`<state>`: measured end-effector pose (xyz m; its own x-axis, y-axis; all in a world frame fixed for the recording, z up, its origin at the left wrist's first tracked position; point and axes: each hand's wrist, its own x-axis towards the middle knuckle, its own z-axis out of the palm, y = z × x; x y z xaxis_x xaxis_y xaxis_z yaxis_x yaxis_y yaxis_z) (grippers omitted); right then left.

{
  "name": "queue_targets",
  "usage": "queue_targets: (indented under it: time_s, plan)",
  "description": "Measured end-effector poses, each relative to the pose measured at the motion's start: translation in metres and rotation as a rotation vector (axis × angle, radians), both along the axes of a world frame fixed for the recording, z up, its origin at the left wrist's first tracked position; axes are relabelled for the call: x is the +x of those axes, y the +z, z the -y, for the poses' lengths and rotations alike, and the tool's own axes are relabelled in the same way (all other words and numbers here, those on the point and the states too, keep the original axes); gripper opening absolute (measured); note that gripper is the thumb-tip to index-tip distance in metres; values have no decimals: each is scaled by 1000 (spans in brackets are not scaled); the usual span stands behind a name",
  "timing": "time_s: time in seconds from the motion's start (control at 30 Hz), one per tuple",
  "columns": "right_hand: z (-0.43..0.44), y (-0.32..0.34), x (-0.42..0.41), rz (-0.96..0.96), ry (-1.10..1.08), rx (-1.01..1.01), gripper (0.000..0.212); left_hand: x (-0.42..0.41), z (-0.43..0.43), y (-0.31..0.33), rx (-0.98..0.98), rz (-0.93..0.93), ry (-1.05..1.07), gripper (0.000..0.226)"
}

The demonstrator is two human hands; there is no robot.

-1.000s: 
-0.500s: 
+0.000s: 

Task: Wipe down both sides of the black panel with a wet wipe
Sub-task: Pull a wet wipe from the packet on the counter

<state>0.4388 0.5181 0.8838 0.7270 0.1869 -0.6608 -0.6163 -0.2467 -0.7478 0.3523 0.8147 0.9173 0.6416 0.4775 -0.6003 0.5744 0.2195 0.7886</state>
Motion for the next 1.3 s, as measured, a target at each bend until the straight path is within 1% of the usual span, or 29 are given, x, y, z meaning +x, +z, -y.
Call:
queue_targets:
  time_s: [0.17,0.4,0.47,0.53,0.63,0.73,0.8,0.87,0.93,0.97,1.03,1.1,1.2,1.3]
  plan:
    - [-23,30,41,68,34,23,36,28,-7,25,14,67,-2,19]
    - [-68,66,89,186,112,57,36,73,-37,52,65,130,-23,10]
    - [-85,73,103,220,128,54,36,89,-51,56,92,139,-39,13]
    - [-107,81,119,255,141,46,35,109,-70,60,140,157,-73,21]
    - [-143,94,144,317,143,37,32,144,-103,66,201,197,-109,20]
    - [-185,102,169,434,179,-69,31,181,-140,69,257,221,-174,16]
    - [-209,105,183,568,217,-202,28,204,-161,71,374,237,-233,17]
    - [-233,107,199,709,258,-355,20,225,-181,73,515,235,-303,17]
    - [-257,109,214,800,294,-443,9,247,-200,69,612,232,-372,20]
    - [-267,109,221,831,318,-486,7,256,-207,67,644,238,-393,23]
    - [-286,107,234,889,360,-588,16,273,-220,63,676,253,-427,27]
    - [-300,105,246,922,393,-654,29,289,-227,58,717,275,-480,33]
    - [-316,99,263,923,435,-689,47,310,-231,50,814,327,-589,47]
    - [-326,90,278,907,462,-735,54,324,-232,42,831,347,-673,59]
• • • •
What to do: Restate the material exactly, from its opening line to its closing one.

Exercise answer:
`<state>`: measured end-effector pose (xyz m; its own x-axis, y-axis; all in a world frame fixed for the recording, z up, its origin at the left wrist's first tracked position; point and axes: each hand's wrist, its own x-axis towards the middle knuckle, its own z-axis out of the palm, y = z × x; x y z xaxis_x xaxis_y xaxis_z yaxis_x yaxis_y yaxis_z) (grippers omitted); right then left.

{
  "name": "queue_targets",
  "usage": "queue_targets: (indented under it: time_s, plan)",
  "description": "Measured end-effector poses, each relative to the pose measured at the motion's start: translation in metres and rotation as a rotation vector (axis × angle, radians), both along the axes of a world frame fixed for the recording, z up, its origin at the left wrist's first tracked position; axes are relabelled for the call: x is the +x of those axes, y the +z, z the -y, for the poses' lengths and rotations alike, and the tool's own axes are relabelled in the same way (all other words and numbers here, those on the point and the states too, keep the original axes); gripper opening absolute (measured); note that gripper is the thumb-tip to index-tip distance in metres; values have no decimals: each is scaled by 1000 (spans in brackets are not scaled); the usual span stands behind a name",
  "timing": "time_s: time in seconds from the motion's start (control at 30 Hz), one per tuple",
  "columns": "right_hand: z (-0.43..0.44), y (-0.32..0.34), x (-0.42..0.41), rz (-0.96..0.96), ry (-1.10..1.08), rx (-1.01..1.01), gripper (0.000..0.212); left_hand: x (-0.42..0.41), z (-0.43..0.43), y (-0.31..0.33), rx (-0.98..0.98), rz (-0.93..0.93), ry (-1.05..1.07), gripper (0.000..0.226)"
}

The demonstrator is two human hands; there is no robot.

-1.000s: 
-0.500s: 
+0.000s: 

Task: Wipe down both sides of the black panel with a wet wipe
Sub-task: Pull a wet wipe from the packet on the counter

<state>0.4388 0.5181 0.8838 0.7270 0.1869 -0.6608 -0.6163 -0.2467 -0.7478 0.3523 0.8147 0.9173 0.6416 0.4775 -0.6003 0.5744 0.2195 0.7886</state>
Motion for the next 1.3 s, as measured, a target at each bend until the straight path is within 1% of the usual span, or 29 are given, x, y, z meaning +x, +z, -y.
Call:
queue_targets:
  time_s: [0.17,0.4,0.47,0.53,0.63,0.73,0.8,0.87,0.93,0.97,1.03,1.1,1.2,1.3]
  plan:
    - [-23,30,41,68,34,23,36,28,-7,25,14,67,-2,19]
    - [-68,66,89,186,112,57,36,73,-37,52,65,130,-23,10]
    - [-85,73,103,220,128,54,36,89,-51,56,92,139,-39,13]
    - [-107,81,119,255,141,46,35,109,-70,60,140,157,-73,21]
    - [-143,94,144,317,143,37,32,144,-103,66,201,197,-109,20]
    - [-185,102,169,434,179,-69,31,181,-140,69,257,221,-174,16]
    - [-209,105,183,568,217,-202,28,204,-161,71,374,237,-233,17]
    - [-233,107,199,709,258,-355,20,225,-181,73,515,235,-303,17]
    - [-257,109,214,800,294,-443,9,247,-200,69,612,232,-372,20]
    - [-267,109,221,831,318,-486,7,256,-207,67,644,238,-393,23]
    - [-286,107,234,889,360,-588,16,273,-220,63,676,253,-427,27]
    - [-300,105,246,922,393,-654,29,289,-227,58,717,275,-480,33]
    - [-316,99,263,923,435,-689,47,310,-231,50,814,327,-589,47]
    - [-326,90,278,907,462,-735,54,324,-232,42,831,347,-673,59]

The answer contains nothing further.